Other laser techniques, such as nonablative laser fractional resurfacing, have decreased healing time and reduced risks. Nonablative lasers are better suited to people with moderate wrinkles because results are subtle. Nonablative laser treatment typically needs to be repeated more often than does ablative treatment.
There's also a device that uses radiofrequency instead of light for nonablative treatment that achieves mildly to the moderately tighter skin.
- Chemical peel. Your doctor applies an acid to the affected areas, which burns the outer layer of your skin to remove age spots and freckles, as well as wrinkles. Depending on the depth of the peel, you may need several before you see a difference. Redness lasts up to several weeks.
Dermabrasion. Also called dermaplaning, this procedure involves sanding (planing) the surface layer of skin with a rotating brush. The planning removes the skin surface, and a new layer of skin grows in its place.

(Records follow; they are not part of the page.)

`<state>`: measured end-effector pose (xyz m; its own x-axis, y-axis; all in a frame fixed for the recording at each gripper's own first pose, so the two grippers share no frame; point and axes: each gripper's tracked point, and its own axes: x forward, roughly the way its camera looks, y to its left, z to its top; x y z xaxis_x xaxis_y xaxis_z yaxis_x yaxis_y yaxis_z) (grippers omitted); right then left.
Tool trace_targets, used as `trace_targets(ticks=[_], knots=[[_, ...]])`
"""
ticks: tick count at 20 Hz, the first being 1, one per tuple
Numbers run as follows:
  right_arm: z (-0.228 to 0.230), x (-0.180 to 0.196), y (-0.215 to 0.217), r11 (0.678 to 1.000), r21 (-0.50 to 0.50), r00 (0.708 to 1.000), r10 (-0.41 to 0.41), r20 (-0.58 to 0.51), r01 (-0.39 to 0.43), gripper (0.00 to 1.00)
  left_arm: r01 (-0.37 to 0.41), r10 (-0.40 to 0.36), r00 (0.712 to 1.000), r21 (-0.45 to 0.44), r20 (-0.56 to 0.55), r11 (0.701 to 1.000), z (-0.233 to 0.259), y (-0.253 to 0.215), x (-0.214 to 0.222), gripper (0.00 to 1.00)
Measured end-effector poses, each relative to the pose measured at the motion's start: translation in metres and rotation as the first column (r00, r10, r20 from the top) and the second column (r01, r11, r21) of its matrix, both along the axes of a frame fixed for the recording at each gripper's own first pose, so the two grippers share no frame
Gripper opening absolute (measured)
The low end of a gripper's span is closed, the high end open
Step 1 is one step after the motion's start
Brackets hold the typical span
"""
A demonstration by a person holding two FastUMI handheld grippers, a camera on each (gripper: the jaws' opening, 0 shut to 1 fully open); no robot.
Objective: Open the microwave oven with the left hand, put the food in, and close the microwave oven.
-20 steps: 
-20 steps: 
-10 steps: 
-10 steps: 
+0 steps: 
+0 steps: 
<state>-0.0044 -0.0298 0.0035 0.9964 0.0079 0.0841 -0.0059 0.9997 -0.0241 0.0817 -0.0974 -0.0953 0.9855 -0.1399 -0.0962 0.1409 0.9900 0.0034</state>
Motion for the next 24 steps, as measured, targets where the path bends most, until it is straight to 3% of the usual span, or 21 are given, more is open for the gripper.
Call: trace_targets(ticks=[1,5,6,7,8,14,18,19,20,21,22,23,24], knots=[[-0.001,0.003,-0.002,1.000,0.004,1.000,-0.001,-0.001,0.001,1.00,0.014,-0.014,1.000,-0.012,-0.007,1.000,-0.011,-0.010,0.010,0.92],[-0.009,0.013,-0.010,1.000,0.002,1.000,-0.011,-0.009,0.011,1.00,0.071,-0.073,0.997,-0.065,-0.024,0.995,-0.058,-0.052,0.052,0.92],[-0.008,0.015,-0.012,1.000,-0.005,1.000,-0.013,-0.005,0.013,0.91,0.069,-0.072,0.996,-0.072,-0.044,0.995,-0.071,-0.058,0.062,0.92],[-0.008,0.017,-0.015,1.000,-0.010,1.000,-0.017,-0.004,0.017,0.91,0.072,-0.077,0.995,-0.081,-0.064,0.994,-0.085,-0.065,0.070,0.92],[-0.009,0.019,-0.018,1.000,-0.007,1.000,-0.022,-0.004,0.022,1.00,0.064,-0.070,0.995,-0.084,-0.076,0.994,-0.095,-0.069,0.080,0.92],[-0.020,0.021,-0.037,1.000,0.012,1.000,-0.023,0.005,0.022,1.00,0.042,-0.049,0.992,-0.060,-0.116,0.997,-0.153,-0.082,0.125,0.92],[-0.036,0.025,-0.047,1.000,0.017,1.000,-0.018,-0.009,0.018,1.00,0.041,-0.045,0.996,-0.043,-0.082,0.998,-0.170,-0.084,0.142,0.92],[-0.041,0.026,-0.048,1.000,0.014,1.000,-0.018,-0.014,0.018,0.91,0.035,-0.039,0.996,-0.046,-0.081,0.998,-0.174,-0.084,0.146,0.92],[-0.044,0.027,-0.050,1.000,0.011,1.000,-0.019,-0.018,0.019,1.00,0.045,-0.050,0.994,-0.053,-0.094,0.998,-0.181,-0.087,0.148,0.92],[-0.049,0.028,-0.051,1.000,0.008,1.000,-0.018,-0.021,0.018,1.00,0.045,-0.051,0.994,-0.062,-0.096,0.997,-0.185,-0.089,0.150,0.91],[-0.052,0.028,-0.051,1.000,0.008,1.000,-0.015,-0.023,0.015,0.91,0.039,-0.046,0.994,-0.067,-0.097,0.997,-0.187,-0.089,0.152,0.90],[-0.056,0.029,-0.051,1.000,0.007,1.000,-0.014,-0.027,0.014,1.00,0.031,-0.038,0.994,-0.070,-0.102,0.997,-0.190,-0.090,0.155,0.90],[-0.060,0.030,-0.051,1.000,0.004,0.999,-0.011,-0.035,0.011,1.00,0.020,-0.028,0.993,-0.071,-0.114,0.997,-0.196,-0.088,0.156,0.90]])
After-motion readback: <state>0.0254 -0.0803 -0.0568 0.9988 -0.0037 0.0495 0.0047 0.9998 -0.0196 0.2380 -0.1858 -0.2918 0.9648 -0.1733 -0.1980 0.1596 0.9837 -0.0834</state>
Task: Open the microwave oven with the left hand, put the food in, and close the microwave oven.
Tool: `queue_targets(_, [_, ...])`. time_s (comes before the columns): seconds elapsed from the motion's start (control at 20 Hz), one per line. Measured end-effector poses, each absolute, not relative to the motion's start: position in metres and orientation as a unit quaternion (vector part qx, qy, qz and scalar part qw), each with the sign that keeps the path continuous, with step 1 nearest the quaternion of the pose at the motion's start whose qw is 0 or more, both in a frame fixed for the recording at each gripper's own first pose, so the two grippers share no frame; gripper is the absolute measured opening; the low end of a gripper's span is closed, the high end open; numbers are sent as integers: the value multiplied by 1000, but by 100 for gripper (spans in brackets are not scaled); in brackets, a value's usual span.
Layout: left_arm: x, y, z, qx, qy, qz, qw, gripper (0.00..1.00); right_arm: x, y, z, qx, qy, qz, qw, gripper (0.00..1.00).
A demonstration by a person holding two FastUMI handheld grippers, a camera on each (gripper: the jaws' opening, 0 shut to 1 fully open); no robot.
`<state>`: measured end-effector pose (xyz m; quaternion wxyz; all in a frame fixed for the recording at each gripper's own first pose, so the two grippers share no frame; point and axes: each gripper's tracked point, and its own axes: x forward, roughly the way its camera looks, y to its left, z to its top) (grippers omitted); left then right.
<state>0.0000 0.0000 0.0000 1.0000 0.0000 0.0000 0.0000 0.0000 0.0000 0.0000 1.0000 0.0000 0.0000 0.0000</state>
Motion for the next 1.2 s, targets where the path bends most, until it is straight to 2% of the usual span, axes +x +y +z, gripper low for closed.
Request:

Redness, scabbing and swelling generally last a couple of weeks. It may take several months for pinkness to fade and for you to see results.
Microdermabrasion. Similar to dermabrasion, this technique removes only a fine layer of skin. This technique usually requires a series of treatments to produce results.
You may notice a slight redness or stinging sensation on the treated areas. Microdermabrasion produces modest, temporary results.
Botulinum toxin type A (Botox). When injected in small doses into specific muscles, Botox keeps the muscles from contracting. When the muscles can't tighten, the skin appears smoother and less wrinkled.
Botox works well on frown lines between the eyebrows and across the forehead and on crow's-feet at the eye corners. Results typically last about three to four months. Repeat injections are needed to maintain results.
- Soft tissue fillers. Soft tissue fillers, which include fat, collagen and hyaluronic acid (Restylane, Juvederm, others), can be injected into deeper wrinkles on your face. They plump and smooth wrinkles and furrows. You may experience temporary swelling, redness and bruising in the treated area. The procedure may need to be repeated every few months.
- Skin tightening. Several devices use heat to tighten the skin. This noninvasive treatment produces mild to modest results, which usually develop gradually over four to six months. There's no recovery time for this procedure.
- Face-lift. The face-lift procedure involves removing excess skin and fat in your lower face and neck and tightening the underlying muscle and connective tissue. The results typically last five to 10 years. Healing times can be long after a face-lift. Bruising and swelling are usually evident for several weeks after surgery.
Keep in mind that results vary depending on the location and depth of your wrinkles. Nothing stops the ageing process of skin, so you'll likely need repeated treatments to maintain benefits.